• _EXERCISE DETAILS_: Tally every line of the material that includes "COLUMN", then give the tally and nothing else.

• _THE DATA_:
##########
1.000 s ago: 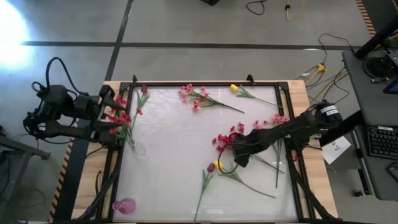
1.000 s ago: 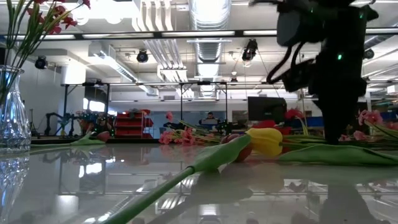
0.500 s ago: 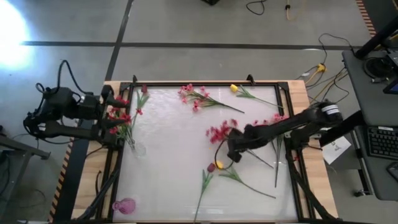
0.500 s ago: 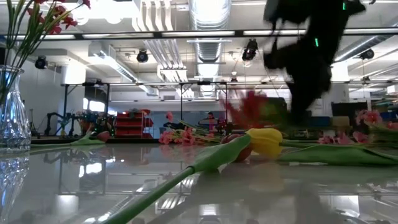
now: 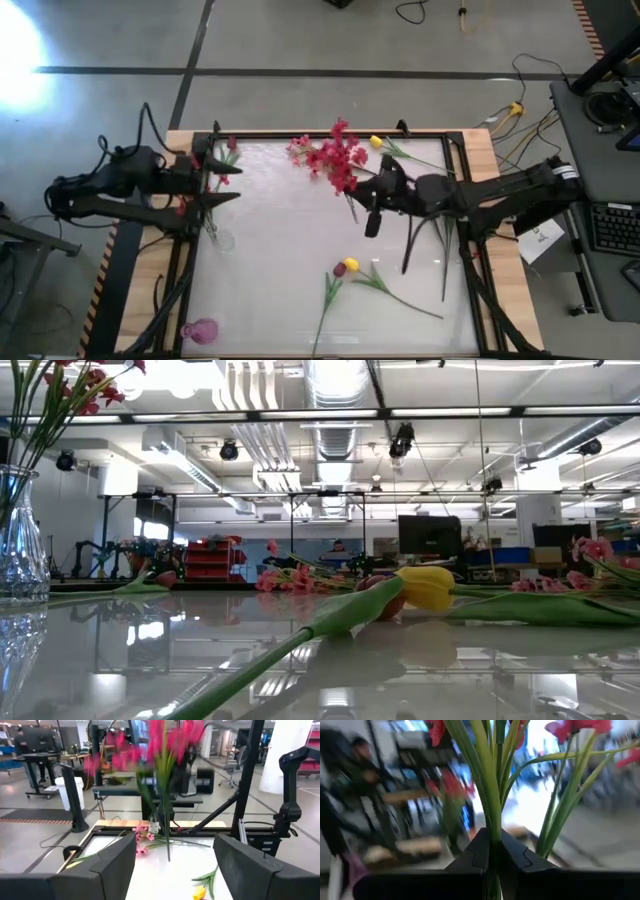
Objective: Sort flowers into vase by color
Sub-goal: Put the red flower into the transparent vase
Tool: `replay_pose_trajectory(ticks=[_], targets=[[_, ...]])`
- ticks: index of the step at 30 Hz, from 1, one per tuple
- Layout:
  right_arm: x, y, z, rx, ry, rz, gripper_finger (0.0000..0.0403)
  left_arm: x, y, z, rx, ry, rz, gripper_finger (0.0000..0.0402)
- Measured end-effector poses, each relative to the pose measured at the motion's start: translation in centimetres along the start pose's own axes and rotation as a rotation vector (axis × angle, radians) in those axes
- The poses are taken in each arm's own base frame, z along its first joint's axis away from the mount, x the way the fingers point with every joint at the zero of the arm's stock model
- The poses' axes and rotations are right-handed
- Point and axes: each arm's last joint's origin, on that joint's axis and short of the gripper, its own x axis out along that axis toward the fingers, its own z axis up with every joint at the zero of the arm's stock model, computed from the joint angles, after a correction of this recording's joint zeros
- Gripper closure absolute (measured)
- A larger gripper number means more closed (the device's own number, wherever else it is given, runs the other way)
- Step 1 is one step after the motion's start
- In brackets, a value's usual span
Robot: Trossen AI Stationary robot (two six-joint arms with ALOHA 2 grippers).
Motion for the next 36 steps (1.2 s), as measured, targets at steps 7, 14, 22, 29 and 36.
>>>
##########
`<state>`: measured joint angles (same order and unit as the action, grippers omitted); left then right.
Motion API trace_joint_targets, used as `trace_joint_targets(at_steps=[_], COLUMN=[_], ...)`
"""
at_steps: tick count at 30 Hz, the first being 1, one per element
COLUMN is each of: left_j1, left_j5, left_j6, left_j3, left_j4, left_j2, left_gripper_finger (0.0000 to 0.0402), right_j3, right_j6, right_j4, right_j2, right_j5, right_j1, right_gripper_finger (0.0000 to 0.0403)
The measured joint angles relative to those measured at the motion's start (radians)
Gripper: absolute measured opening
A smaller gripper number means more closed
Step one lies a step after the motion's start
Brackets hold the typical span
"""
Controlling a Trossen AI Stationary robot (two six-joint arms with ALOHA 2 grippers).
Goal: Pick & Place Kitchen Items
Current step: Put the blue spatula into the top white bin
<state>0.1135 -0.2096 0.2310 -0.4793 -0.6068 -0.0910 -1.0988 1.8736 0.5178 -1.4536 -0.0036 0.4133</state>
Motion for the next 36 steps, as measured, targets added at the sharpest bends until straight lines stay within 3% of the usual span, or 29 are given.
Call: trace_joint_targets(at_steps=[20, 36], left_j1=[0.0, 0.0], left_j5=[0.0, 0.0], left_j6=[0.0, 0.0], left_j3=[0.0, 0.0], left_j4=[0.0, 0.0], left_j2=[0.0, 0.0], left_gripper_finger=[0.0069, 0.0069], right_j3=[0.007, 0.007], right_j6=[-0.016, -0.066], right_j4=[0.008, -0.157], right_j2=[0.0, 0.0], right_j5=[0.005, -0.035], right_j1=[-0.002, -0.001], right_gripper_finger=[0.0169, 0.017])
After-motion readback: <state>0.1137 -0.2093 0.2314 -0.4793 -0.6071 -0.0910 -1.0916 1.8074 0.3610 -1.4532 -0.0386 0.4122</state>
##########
• _OUTPUT FOR THIS EXERCISE_: 2